Les trois « ponts » métalliques qui traversent l’atrium, et qui sont « habités » par l’administration, participent à cette architecture spectaculaire. Les étudiants peuvent les traverser pour prendre des raccourcis, mais aussi se réunir dessus ou dessous comme sur de petites places de village. Parcourir ces lieux donne la sensation d’un cœur dont le volume se dilate et se rétracte sans cesse. La foule pouvant alors être comparée au flux sanguin… Deux immenses lustres prendront place aux extrémités de l’atrium dans le courant de l’année et parachèveront ainsi le décor.
Filtres à lumière. La lumière du jour pénètre abondamment au travers d’une toiture peu standard. Au lieu d’installer une verrière chère et pesante, les maîtres d’œuvre ont voulu tester, Appréciation technique d’expérimentation (ATEx) délivrée par le CSTB à l’appui, les coussins gonflables en Texlon (poids : équivalent à 1 % de celui du verre ; prix : 345 euros du m2 fourni posé). Cette innovation technologique, notamment mise en œuvre à l’école d’architecture de Versailles par les architectes Aldric Beckmann, Françoise N’Thépé et Franck Vialet (voir « Le Moniteur » n° 5291 du 22 avril 2005, p. 70), est encore peu utilisée en France. Elle consiste ici en une succession de longs coussins pneumatiques pincés dans des profilés aluminium. Les coussins, formés de trois membranes en plastique (ETFE, éthyle tétra fluor éthylène), laissent transparaître la couleur du ciel et les nuages. La maintenance s’effectue non pas à partir d’un gril technique voyant, mais d’un discret filet d’acier inoxydable, capable de supporter jusqu’à 150 kg au m2 (industriel : Staco).

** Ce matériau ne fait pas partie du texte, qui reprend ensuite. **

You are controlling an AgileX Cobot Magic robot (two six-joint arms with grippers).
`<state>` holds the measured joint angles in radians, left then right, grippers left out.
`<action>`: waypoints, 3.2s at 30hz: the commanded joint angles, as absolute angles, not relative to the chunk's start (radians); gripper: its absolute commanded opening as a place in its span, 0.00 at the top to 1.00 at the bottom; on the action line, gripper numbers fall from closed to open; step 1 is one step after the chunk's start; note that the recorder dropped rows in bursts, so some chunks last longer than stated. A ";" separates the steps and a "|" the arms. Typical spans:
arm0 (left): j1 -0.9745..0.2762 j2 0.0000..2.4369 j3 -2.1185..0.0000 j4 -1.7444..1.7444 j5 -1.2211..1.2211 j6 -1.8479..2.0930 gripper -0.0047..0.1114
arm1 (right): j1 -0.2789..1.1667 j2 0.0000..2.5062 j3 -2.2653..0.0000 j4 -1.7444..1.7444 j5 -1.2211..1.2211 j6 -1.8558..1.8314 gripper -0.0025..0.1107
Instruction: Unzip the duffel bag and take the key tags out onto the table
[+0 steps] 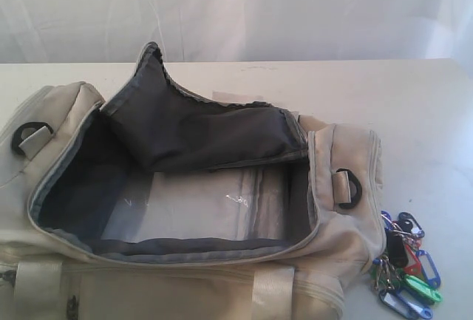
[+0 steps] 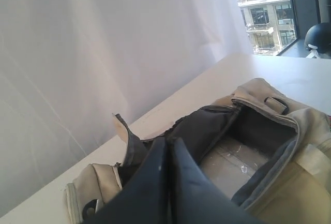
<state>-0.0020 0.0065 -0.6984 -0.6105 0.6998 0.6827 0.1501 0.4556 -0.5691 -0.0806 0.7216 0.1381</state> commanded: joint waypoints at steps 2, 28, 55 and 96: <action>0.000 0.000 -0.657 -0.610 0.701 0.675 0.96 | 0.147 0.451 -0.564 -0.078 0.710 0.143 0.98; 0.000 0.000 -0.190 -0.424 0.387 0.349 0.96 | 0.147 0.451 -0.564 -0.078 0.708 0.143 0.98; 0.031 0.000 0.000 -0.112 0.332 -0.052 0.96 | 0.147 0.451 -0.564 -0.078 0.708 0.143 0.98; 0.119 0.000 0.000 -0.036 0.329 -0.023 0.96 | 0.147 0.451 -0.564 -0.078 0.708 0.143 0.98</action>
<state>0.1154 0.0040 -0.0074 -0.0342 0.3241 -0.0231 0.1501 0.4556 -0.5691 -0.0806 0.7216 0.1381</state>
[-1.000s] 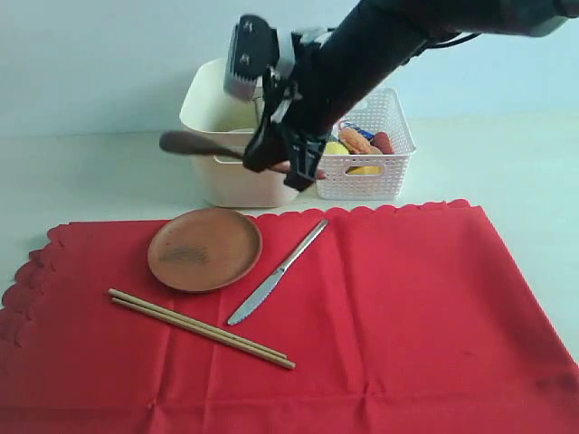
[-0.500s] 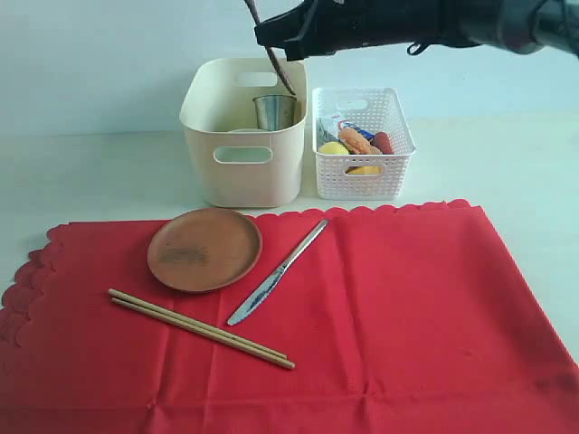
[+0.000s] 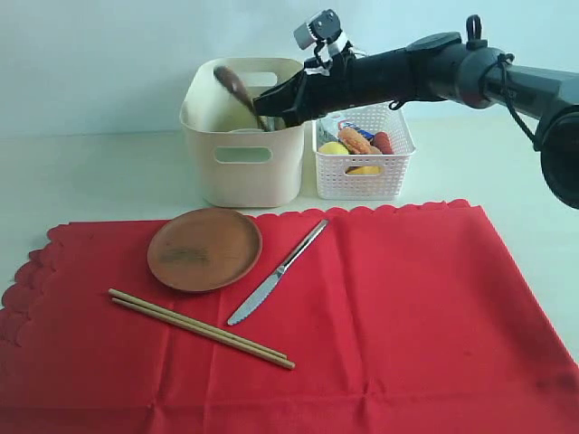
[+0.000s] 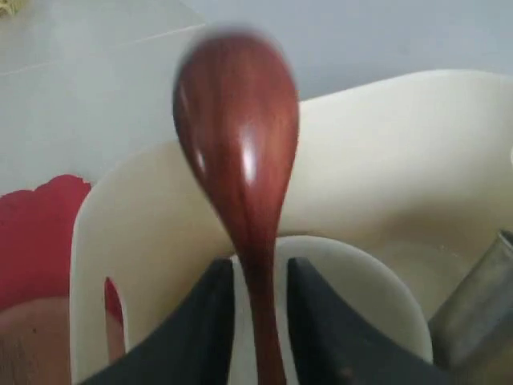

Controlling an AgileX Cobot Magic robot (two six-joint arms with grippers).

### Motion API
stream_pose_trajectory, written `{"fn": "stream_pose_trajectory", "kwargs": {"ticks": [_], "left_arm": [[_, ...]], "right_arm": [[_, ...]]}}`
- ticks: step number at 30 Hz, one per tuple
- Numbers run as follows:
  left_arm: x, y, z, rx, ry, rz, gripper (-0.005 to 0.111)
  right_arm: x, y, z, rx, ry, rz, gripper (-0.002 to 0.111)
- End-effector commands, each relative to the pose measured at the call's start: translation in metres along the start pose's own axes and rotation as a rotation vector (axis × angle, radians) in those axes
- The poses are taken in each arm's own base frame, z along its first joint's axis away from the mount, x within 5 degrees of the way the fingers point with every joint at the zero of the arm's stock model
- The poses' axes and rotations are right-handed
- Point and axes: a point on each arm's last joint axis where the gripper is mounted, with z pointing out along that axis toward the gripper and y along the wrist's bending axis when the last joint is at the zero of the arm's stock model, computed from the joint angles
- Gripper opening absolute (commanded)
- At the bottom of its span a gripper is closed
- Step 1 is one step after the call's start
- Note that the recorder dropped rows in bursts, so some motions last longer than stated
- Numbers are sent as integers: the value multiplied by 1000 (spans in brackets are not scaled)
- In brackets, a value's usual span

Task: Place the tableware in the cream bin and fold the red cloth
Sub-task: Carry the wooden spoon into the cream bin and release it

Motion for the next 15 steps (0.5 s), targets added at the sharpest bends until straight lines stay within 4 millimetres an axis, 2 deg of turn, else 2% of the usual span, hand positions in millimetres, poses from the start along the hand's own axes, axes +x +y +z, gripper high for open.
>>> {"fn": "stream_pose_trajectory", "kwargs": {"ticks": [1, 9, 15], "left_arm": [[0, 0, 0, -3, -14, 2, 94], [0, 0, 0, -3, -14, 2, 94], [0, 0, 0, -3, -14, 2, 94]], "right_arm": [[-9, 0, -6, 4, -1, 6, 40], [-53, 14, -28, 12, -20, 74, 41], [-76, 31, -51, 3, 117, 120, 39]]}}
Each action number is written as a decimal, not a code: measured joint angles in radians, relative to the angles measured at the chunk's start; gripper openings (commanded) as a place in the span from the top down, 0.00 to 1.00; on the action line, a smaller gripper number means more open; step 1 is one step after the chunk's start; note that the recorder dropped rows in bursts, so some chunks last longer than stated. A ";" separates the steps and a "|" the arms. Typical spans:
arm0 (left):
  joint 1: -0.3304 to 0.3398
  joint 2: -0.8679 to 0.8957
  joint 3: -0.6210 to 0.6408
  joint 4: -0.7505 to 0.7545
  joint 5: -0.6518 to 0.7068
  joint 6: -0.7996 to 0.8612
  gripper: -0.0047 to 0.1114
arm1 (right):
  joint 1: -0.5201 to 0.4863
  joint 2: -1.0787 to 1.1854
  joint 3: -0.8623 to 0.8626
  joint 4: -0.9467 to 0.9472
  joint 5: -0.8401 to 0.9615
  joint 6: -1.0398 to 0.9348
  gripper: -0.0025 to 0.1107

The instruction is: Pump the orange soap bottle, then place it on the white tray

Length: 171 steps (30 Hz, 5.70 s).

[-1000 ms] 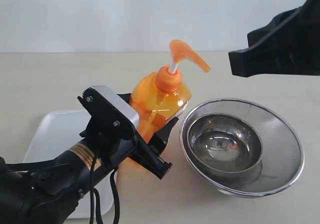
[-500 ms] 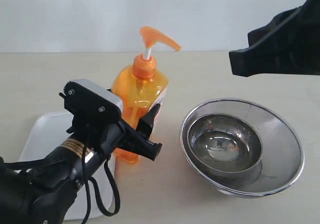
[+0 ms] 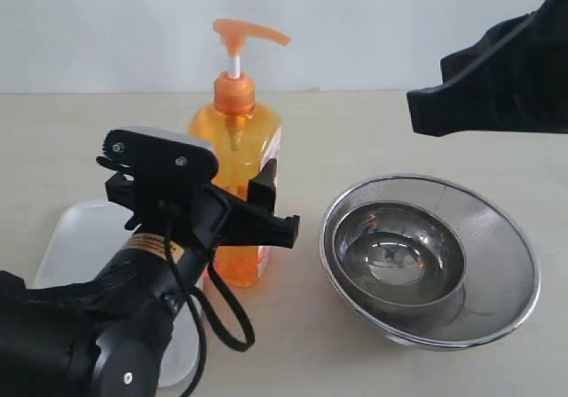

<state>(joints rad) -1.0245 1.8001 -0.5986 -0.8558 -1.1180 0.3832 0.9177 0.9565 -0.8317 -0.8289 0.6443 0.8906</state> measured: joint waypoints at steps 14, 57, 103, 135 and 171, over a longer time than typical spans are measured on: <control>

A l’opposé de l’atrium, les salles de classes, toutes disposées en façade, sont éclairées naturellement par les vitrages toute hauteur des murs rideaux (5 000 m2 au total). Sur ces derniers vient se greffer une seconde peau en tôle d’aluminium anodisé. Elle unifie l’aspect extérieur du bâtiment et filtre la lumière grâce à ses macro et micro-perforations. Huit modèles de panneaux se répètent de manière aléatoire sur la quasi-totalité des façades. Certaines baies en sont dépourvues afin de dévoiler par endroit l’intérieur de l’édifice. Cet habillage « précieux » sert aussi de protection au personnel chargé de l’entretien extérieur.
La largeur de 1,20 m des panneaux est calée sur la largeur la plus économique des vitrages qui, hasard du contexte, correspond à la trame de la charpente métallique de Jussieu, dessinée en 1964 par l’architecte Edouard Albert. L’apparente facilité de cette jonction architecturale, entre les bâtiments d’origine et l’extension actuelle, cache un véritable hiatus urbain. La dalle sur laquelle repose le campus n’a jamais été terminée. Pour la relier de manière homogène à l’esplanade du quai Saint-Bernard située en contrebas, les architectes ont créé une topographie artificielle dont le relief pentu s’apparente à un papier froissé. Cette succession de rampes se transforme en escalier magistral côté rue Cuvier, nouvelle entrée phare des étudiants.